# WORK INSTRUCTIONS
Send back the line that contains "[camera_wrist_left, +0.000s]" and all lines following it through the end of the data below, exactly, omitting pictures.

# DATA BLOCK
::::
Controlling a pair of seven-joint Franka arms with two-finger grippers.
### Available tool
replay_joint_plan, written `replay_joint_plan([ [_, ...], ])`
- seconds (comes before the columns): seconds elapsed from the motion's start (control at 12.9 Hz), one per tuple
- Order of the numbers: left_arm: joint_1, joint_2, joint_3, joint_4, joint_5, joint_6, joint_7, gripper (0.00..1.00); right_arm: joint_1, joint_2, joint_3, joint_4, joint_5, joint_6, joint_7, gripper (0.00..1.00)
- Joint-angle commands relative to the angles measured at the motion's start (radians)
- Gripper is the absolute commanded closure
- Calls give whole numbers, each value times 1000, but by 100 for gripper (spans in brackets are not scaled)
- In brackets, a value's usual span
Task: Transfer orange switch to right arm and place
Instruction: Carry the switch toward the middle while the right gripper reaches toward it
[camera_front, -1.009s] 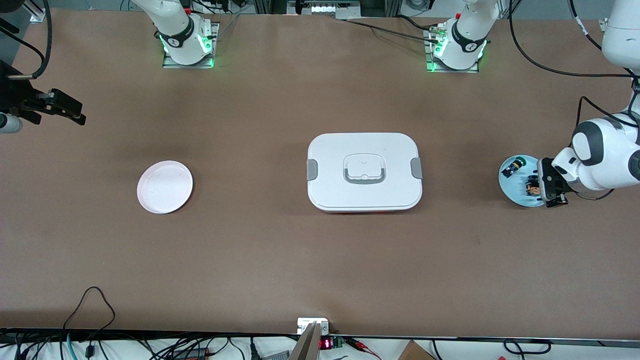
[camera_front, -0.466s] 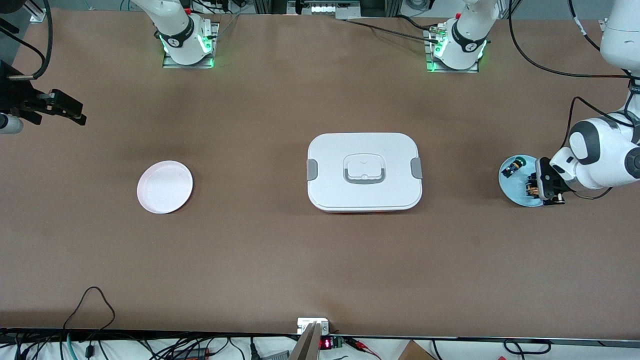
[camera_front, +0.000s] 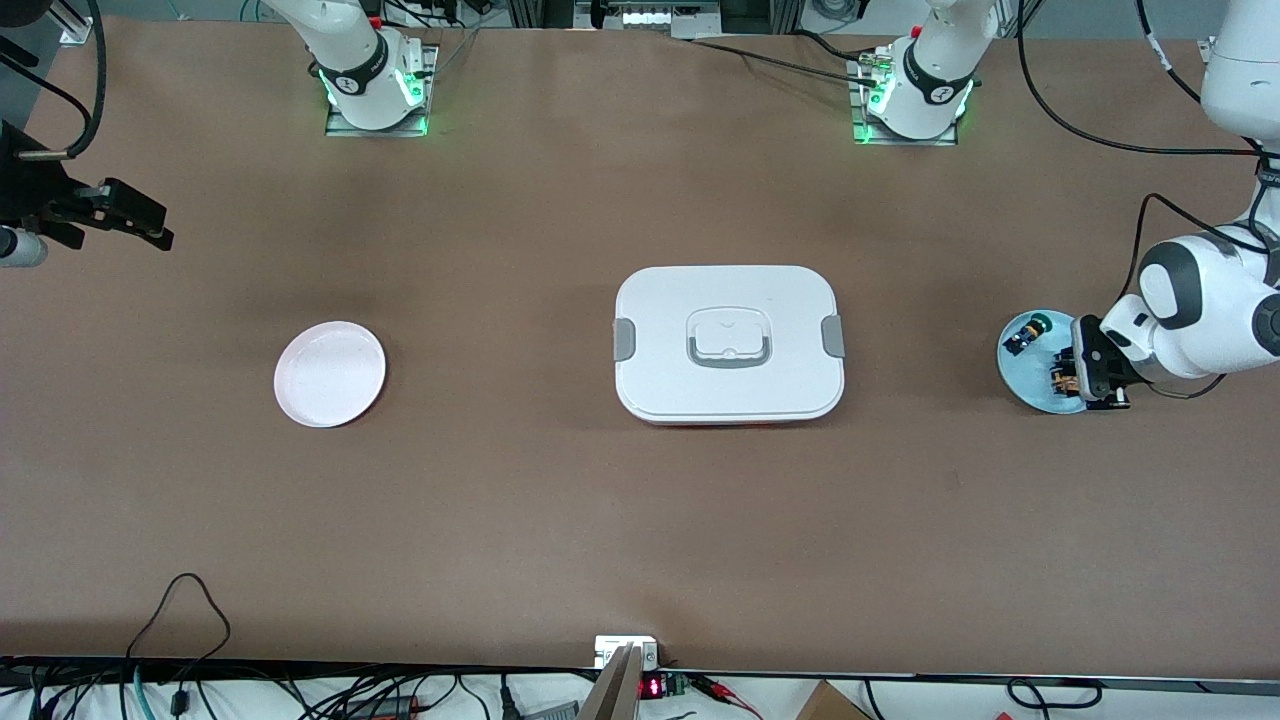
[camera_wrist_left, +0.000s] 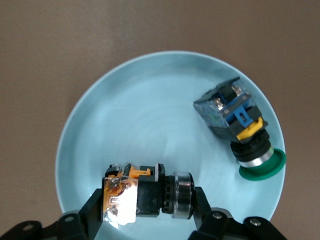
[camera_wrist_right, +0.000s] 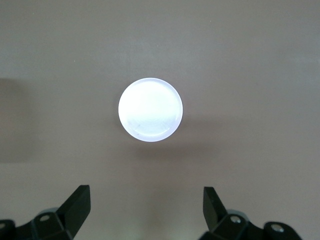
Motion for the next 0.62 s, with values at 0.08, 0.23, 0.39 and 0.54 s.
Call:
replay_joint_plan([
  [0.08,10,-117,-23,8,-143,-128,26,99,3,-11,1,-10,56,-10,-3,0],
  [0.23,1,-169,-32,37,-275,-267,25,100,4,-8,1,-10,172,5,-1,0],
  [0.39,-16,-186,-38,68,-406,-406,28,100,-2,29,-1,-10,338,24,-6,0],
  [0.54,-42,-197,-44,74,-608,-563,29,100,-2,70,-1,-11,481,27,-6,0],
])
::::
# PROBLEM SOLUTION
[camera_wrist_left, +0.000s] 
[camera_wrist_right, +0.000s] 
Motion for the next 0.62 s, with values at 0.08, 0.23, 0.39 and 0.54 s.
Call:
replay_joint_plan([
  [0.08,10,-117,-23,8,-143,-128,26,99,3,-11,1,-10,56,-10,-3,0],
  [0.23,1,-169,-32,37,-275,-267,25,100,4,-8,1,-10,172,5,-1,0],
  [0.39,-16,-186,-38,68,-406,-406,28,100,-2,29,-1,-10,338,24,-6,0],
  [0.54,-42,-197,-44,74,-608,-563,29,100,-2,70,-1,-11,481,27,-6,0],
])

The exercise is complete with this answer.